But it turned out that this was Gordon’s first maneuver in the direction of one of his own particular, genuine, original good turns (for not even Black Wolf himself, with all respect to him, could stand up with G. Lord in this particular phase of boy scouting). He hoped that no one but himself would remember the law which had just gone into effect in the State of New Jersey, prohibiting the public drinking-cup in railroad trains and elsewhere, and he made no answer to the jocular remarks of the boys, as he carefully folded the papers and tucked them away in his pocket.
When they reached New York and boarded the Oakwood train, there was the usual cooler filled with ice-cold water, but no glass. The day was very warm, and only one or two of the passengers carried drinking-cups. Then Gordon, in his element, went through the car, deftly rolling his paraffin papers into little cornucopias, and handing them with a word of explanation to the astonished passengers.
“I never even knew there was such a law,” remarked one old gentleman, to his companion.
“They’re a wide-awake lot—those Boy Scouts,” his friend replied.
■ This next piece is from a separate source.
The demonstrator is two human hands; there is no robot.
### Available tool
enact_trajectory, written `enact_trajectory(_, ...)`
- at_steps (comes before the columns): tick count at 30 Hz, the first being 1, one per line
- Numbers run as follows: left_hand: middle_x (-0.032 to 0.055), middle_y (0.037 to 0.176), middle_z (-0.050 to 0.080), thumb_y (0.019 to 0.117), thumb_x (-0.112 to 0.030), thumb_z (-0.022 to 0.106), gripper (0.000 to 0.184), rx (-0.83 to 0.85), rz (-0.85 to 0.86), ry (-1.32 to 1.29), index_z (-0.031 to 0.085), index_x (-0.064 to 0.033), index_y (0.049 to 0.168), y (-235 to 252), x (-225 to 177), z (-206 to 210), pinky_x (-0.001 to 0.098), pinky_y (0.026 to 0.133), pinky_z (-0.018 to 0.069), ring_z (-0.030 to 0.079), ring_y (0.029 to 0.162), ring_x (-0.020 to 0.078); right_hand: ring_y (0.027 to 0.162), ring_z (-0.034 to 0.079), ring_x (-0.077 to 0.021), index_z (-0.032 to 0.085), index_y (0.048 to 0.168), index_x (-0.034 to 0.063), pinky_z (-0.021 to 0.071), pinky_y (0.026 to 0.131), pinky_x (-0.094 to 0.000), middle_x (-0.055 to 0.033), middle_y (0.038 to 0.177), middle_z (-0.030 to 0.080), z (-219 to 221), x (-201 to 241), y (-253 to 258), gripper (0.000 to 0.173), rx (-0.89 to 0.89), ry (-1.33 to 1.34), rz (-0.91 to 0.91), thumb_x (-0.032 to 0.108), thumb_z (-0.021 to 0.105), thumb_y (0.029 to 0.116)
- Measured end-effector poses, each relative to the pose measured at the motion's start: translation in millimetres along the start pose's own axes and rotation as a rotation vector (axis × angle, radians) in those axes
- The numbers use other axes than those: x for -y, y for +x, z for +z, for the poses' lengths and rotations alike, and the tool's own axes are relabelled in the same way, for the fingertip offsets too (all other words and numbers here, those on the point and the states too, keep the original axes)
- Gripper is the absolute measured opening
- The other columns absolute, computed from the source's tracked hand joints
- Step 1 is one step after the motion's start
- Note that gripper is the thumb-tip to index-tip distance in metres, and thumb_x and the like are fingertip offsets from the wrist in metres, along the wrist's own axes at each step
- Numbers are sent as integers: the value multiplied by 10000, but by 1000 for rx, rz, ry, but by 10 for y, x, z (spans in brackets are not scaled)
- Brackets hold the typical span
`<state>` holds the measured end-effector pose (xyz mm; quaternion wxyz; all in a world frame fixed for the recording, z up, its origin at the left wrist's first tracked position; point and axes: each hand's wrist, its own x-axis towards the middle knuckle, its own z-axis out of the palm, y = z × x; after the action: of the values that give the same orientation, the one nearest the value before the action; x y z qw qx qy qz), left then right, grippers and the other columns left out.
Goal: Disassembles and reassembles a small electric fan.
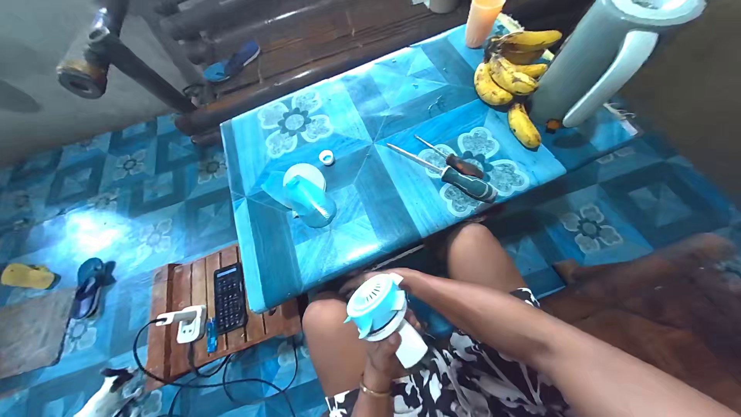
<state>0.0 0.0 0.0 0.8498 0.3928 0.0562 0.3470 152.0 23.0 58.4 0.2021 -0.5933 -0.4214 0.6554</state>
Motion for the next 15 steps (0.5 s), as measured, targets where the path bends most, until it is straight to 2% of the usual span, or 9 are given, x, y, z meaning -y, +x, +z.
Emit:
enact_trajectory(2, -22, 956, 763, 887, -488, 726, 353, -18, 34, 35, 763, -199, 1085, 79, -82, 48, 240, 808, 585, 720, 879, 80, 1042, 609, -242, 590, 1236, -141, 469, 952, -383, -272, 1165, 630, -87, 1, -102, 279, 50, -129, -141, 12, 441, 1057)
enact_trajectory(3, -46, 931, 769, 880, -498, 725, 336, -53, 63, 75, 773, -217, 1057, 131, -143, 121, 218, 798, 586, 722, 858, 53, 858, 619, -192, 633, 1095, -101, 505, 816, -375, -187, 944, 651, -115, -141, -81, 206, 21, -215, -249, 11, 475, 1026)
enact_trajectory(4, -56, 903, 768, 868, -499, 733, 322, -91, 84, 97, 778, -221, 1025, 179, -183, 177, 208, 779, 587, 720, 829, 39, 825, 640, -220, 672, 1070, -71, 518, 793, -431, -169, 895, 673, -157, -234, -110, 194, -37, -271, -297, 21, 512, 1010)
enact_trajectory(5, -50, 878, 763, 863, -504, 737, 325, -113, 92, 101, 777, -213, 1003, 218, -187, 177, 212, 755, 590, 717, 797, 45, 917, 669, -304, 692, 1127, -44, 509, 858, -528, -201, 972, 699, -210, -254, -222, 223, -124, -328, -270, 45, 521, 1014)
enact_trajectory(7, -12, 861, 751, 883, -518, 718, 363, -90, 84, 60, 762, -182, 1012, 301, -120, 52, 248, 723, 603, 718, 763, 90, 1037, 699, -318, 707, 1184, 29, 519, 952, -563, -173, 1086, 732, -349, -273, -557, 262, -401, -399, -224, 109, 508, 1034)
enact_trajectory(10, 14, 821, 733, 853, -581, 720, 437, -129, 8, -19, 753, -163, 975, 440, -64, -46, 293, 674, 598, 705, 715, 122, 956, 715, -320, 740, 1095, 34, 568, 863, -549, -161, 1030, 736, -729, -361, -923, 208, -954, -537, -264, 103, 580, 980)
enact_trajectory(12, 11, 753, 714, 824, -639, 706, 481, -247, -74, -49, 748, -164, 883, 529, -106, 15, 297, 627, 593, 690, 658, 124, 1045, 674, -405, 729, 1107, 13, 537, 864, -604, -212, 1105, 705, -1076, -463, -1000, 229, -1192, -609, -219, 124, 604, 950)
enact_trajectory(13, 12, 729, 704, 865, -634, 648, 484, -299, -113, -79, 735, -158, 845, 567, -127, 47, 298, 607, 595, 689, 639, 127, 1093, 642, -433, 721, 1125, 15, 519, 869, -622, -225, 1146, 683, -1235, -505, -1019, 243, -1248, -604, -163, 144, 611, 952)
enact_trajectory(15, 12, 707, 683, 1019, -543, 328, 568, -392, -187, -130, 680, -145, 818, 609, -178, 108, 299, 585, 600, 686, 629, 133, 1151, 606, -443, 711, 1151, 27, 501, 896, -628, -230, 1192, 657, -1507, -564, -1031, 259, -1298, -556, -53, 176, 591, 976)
“Thank you so very much,” said a young lady, taking the makeshift cup. “I’m dreadfully thirsty, too—you’re a public benefactor.”
“Let me fill it for you,” said Gordon, grinning delightedly. As he handed it to her, the train pulled into Oakwood, and before he had refilled it for her to enjoy a second draught, every member of the troop had left the car, and the train was puffing out of the station.
“Hurry up, my boy, train’s starting,” the old gentleman called cheerily after him; “you’ll have to jump.”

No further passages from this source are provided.